Halifax est choisie pour un centre de recherche de l’OTAN

HALIFAX — La ministre de la Défense, Anita Anand, a annoncé vendredi un plan visant à établir à Halifax un centre de recherche de l’Organisation du Traité de l’Atlantique Nord (OTAN).

L’objectif est de promouvoir la coopération entre les membres de l’alliance militaire et le secteur des technologies, y compris des entreprises en démarrage et des chercheurs universitaires, indique le gouvernement canadien.

La ministre Anand précise que ce bureau régional nord-américain ne se concentrera pas sur la construction d’armes, mais plutôt sur les «technologies émergentes et perturbatrices» que l’OTAN a définies comme prioritaires.

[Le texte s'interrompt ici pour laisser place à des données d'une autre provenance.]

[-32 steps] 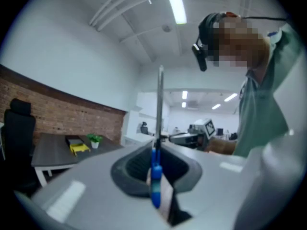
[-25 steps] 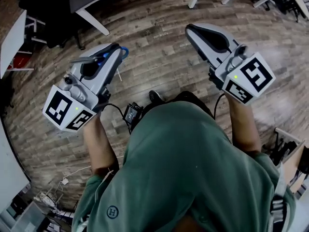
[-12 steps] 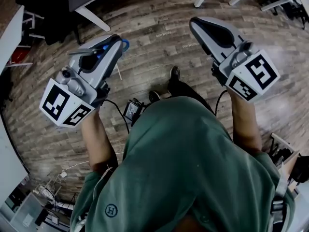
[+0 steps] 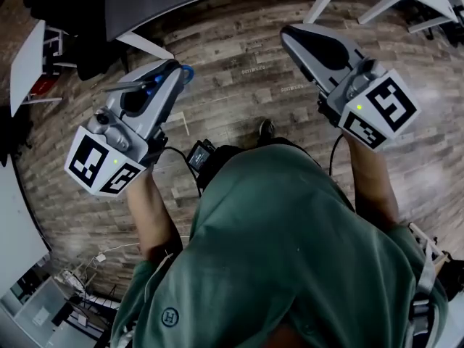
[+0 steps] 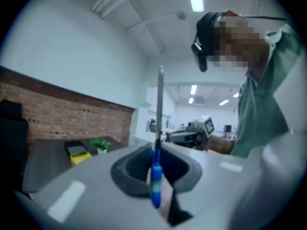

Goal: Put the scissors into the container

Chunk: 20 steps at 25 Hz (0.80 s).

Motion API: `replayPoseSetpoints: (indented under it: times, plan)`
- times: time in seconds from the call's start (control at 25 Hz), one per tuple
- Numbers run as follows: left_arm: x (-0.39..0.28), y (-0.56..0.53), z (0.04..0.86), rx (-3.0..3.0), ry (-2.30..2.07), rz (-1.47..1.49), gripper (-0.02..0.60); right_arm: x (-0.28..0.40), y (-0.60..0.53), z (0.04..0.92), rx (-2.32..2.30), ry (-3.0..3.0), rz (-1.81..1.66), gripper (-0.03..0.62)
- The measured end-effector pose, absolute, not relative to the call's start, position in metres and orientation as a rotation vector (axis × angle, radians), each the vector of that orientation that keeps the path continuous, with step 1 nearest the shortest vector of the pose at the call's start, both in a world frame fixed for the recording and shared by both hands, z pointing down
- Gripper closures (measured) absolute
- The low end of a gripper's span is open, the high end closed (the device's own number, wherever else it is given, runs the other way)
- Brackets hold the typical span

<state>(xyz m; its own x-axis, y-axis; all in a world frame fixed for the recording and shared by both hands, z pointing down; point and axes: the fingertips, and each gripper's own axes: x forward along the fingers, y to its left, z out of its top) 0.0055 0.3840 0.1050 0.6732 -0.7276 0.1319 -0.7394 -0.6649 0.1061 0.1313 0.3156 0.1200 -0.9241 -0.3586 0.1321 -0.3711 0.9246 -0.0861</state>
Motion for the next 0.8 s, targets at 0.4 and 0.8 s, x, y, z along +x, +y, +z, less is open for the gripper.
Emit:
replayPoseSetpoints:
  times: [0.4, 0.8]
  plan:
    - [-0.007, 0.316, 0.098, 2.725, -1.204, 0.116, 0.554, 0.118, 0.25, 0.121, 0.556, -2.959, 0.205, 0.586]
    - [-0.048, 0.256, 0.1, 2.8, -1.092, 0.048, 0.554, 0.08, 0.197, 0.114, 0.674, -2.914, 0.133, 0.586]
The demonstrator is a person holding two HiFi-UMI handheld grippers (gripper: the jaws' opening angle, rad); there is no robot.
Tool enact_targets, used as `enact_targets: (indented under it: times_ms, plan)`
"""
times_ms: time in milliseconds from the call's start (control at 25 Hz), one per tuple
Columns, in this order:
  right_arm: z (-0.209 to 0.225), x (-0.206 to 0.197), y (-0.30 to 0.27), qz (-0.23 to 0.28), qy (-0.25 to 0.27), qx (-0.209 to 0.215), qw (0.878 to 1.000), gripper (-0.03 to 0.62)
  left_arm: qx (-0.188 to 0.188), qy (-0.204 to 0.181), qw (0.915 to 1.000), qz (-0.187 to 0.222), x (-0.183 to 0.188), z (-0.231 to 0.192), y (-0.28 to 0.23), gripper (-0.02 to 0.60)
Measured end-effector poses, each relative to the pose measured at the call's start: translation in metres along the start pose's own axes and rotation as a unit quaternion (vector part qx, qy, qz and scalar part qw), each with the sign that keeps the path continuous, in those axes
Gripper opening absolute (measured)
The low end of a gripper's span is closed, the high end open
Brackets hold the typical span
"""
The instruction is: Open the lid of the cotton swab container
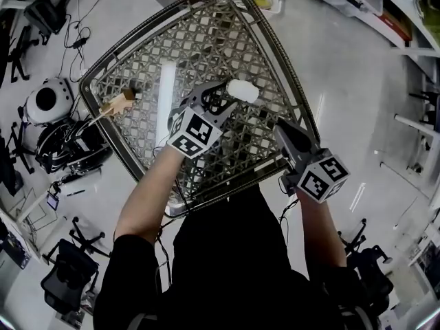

On parle notamment de l’intelligence artificielle, du traitement des mégadonnées, des technologies quantiques, de la biotechnologie, des nouveaux matériaux et de l’espace.

La Municipalité régionale de Halifax a été choisie pour accueillir le bureau régional d’un réseau de l’OTAN connu sous le nom d’«accélérateur d’innovation de défense pour l’Atlantique Nord» (DIANA).

La ministre Anand a indiqué vendredi que ce DIANA, un nouvel organisme de l’OTAN, créera «un réseau de sites d’innovation coordonnés» par l’intermédiaire d’un bureau régional en Amérique du Nord et d’un autre en Europe — celui-là situé à Londres.

La ministre affirme que Halifax a été choisie pour accueillir DIANA en raison de ses 300 jeunes entreprises du secteur des sciences et de la technologie, de ses sept universités et de ses grandes bases militaires, qui abritent la flotte navale atlantique du Canada.